Every line below that contains "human" is to be copied.
++++++
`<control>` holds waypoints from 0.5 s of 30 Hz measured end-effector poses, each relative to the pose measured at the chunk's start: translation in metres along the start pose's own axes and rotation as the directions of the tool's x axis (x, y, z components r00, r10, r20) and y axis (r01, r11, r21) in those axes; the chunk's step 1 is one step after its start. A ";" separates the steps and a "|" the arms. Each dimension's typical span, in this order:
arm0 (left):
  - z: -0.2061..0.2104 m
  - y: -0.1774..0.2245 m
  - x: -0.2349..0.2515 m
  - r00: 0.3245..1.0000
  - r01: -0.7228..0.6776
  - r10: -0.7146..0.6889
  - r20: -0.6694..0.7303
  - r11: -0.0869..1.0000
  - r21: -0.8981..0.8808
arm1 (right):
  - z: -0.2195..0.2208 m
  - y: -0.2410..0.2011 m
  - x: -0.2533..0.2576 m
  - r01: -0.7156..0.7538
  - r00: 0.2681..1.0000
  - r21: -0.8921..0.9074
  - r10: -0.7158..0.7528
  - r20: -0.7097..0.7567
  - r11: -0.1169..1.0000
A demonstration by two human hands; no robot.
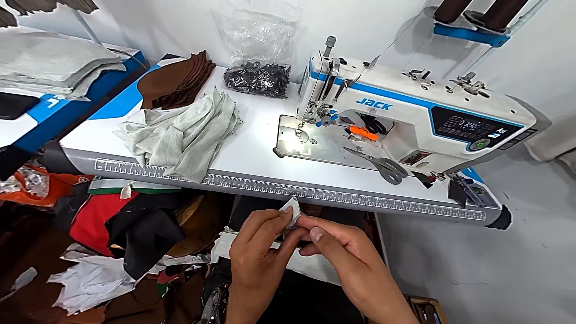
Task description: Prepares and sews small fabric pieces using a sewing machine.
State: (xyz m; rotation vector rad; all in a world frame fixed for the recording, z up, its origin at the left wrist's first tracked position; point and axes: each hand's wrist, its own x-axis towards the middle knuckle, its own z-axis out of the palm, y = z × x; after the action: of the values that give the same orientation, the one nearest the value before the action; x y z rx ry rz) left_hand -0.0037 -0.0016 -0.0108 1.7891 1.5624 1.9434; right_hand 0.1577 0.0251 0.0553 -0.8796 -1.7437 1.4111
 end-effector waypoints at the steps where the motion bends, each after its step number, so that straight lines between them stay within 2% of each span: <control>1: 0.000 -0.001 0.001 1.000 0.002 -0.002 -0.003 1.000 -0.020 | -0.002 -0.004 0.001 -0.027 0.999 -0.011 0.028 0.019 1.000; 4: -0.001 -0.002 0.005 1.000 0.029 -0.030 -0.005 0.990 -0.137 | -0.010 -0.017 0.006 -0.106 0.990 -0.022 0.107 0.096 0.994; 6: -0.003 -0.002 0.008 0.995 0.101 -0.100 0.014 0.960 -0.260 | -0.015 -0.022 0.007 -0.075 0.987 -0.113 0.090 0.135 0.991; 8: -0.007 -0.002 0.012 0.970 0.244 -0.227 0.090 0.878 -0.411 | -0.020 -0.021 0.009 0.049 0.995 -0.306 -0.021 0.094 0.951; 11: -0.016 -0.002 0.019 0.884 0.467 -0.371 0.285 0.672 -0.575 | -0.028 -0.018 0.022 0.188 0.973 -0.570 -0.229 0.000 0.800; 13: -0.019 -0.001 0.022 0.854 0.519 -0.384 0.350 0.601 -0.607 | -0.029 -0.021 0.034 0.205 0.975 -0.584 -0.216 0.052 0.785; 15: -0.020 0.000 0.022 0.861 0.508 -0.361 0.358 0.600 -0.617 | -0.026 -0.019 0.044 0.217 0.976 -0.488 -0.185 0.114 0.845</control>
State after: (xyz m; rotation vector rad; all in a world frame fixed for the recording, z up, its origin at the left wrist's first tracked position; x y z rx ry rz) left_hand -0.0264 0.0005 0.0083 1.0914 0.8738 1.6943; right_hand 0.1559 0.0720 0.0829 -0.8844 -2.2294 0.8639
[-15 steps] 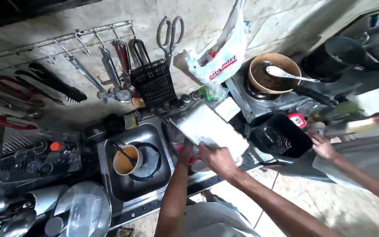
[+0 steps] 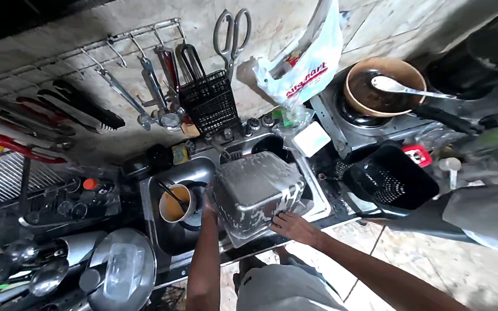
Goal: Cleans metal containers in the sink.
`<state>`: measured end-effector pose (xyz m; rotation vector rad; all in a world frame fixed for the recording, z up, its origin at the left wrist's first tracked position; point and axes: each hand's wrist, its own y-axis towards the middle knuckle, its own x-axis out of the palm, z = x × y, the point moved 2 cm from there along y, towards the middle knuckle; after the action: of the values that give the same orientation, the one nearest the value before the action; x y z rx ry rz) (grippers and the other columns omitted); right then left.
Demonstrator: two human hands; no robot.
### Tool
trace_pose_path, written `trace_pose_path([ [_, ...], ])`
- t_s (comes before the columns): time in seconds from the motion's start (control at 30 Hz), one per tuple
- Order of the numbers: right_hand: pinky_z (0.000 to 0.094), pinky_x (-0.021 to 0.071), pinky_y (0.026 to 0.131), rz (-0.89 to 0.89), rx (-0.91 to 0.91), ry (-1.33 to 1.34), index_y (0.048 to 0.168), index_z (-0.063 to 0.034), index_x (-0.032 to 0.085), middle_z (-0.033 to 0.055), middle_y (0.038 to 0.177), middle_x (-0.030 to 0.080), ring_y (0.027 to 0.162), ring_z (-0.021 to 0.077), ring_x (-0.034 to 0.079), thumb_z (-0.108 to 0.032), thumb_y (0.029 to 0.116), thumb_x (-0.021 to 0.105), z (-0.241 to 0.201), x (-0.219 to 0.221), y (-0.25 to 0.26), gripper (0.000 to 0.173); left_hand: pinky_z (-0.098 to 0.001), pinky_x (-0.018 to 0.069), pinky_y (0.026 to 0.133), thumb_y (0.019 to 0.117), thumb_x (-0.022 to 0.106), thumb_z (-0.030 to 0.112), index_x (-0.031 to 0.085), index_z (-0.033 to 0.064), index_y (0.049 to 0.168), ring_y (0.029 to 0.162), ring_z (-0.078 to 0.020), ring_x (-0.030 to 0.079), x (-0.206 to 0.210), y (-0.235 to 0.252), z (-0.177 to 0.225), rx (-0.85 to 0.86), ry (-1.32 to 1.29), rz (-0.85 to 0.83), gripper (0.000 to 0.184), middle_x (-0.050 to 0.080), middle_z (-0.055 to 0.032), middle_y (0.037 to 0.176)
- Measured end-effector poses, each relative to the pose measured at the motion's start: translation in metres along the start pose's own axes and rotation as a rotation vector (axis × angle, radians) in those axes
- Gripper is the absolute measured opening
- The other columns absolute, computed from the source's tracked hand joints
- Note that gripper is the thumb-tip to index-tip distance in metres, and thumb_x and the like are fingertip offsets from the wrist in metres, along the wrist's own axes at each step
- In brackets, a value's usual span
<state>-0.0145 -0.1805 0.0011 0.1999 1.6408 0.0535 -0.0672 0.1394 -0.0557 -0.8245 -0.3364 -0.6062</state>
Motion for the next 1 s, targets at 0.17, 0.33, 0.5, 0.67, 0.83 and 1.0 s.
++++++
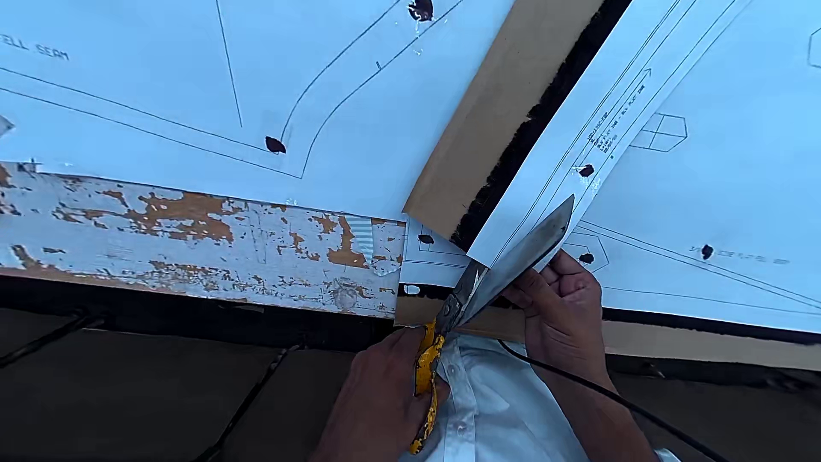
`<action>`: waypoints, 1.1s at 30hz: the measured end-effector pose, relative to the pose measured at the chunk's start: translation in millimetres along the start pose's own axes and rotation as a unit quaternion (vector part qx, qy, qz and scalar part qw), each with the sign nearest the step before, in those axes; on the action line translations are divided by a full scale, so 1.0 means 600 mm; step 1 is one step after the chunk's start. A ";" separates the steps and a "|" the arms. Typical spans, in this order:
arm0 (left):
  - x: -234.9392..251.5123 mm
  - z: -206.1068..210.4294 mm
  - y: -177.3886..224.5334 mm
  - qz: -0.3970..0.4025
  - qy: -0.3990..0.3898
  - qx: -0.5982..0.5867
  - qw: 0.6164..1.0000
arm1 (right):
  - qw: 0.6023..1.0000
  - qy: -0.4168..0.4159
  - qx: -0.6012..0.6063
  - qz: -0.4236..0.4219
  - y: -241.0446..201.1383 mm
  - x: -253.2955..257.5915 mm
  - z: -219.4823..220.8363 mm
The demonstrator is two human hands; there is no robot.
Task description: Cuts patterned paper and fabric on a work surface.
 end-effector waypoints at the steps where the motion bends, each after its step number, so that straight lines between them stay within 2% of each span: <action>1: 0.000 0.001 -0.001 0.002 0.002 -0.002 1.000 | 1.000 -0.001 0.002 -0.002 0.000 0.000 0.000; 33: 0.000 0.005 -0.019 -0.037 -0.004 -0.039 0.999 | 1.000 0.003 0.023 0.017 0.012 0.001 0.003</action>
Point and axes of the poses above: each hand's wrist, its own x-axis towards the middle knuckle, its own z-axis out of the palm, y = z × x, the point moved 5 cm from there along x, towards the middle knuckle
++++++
Output for this exercise:
A demonstration by two human hands; no robot.
Demonstrator: two human hands; no robot.
The demonstrator is two human hands; there is no robot.

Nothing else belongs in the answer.